Tlaib: Congress Shouldn’t Be Able to Trade Military Stock and “Profit Off Death”

Rep. Rashida Tlaib (D-Michigan) has called for a ban on defense contractor stock trading within Congress, saying it’s wrong that lawmakers are able to personally profit from approving hundreds of billions of dollars to fund militarism in the U.S. and across the world year after year.

In an op-ed in the Detroit Free Press, Tlaib said it is “incredibly disturbing” that Congress has passed yet another record-high military budget while issues at home, like child poverty, go ignored and unfunded — and that some members of Congress may be padding their own pockets by doing so.

“When it comes to the Pentagon budget, I never hear my colleagues ask, ‘How are we going to pay for it?’” Tlaib wrote.

“But when it comes to addressing critical issues here at home, like ensuring every American has clean drinking water, fighting the climate crisis, providing universal school meals to every hungry child, ensuring quality childcare for every family or guaranteeing health care as a human right, my colleagues tell me that we just don’t have the money,” she went on.

Tlaib advocated for the passage of her bill, the Stop Politicians Profiting from War Act, introduced last year. The bill would bar members of Congress, their spouses and their dependent children from being able to trade any form of asset from defense contractors or else face a hefty fine.
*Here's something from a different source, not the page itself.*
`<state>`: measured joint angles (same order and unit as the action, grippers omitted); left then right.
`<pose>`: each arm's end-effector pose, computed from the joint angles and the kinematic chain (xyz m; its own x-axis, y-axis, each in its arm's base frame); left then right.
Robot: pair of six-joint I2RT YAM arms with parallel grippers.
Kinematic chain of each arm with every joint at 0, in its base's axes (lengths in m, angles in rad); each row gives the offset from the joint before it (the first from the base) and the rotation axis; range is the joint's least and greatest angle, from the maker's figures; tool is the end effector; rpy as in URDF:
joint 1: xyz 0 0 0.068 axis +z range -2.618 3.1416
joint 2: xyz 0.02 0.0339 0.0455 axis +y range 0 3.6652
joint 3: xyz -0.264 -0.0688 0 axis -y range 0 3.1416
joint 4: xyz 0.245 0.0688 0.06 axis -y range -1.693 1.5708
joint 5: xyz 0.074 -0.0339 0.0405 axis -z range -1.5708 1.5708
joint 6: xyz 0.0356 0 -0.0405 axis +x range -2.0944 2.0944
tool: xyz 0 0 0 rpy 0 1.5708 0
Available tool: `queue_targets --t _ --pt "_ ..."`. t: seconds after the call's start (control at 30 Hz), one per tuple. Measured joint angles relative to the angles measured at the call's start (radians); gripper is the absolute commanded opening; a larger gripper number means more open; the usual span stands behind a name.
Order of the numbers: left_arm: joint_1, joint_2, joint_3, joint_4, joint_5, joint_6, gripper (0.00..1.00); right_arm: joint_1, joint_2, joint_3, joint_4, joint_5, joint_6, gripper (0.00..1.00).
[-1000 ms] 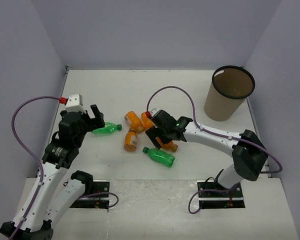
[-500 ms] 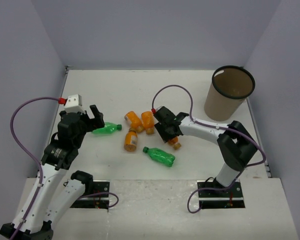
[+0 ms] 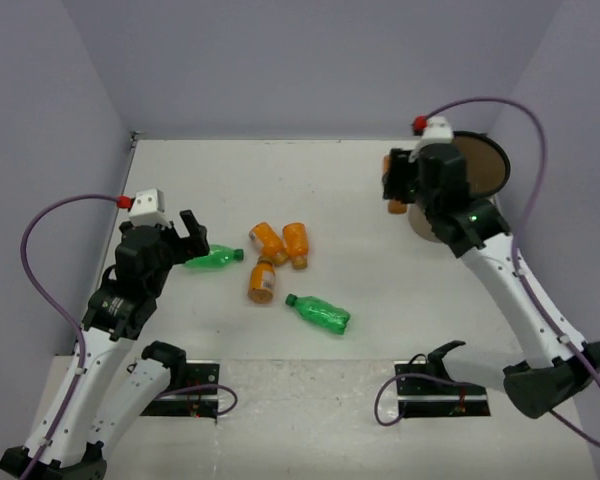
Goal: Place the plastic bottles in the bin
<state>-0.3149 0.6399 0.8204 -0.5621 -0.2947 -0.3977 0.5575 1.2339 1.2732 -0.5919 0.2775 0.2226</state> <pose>0.1352 -0.0331 0.3339 -0.3420 -0.2784 -0.8975 -0.1002 0.9605 -0.2597 0.2320 0.1332 0.3754 -0.5031 -0.0635 -0.8619 -0.2049 0.9776 0.0477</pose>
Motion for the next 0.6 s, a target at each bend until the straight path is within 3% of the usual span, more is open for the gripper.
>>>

She pointed out that defense contractors rake in tens of billions of dollars in profits along with hundreds of billions of taxpayer dollars each year — while also funneling hundreds of millions of dollars on lobbying efforts to ensure that the profits keep coming.

According to Sludge, at least 50 members of Congress and their families own stock in defense contractors, with their collective holdings totaling as much as $10.9 million as of 2023, the publication found. The top company stock held among these lawmakers is Honeywell, “an American company that makes sensors and guiding devices that are being used by the Israeli military in its airstrikes in Gaza,” Sludge found.

“Our elected officials should not be able to profit off death. They should not be able to use their positions of power to get rich from defense contractors while voting to pass more funding to bomb people,” Tlaib wrote. “The American people deserve better. We are sick of politicians profiting from endless wars.”

Late last year, Congress passed an $895 billion military budget — a record high amount. The legislation passed in the House 269 to 144, with 81 Democrats voting for the bill that also bars the Department of Defense from citing the official death toll of Israel’s genocide in Gaza.

About half of the Pentagon’s budget goes toward defense contractors each year. Much of those funds go toward profits for defense contractor CEOs and shareholders, as former Pentagon officials have said that the defense industry is rife with extreme price gouging.

Meanwhile, the Pentagon is unable to even keep track of all of the money it’s given each year. The Pentagon is the only federal agency to have never passed an audit, and last year, failed its seventh audit in a row.

A large portion of the average American’s taxes end up going toward militarism. Last year, the National Priorities Project at the Institute for Policy Studies found in an analysis that, in 2023, the average American paid over $5,000 in income taxes toward militarism and related projects like border patrol, with $2,974 of that amount going toward the Pentagon. Lockheed Martin, one of the largest defense contractors, received $250 from the average taxpayer, the group found.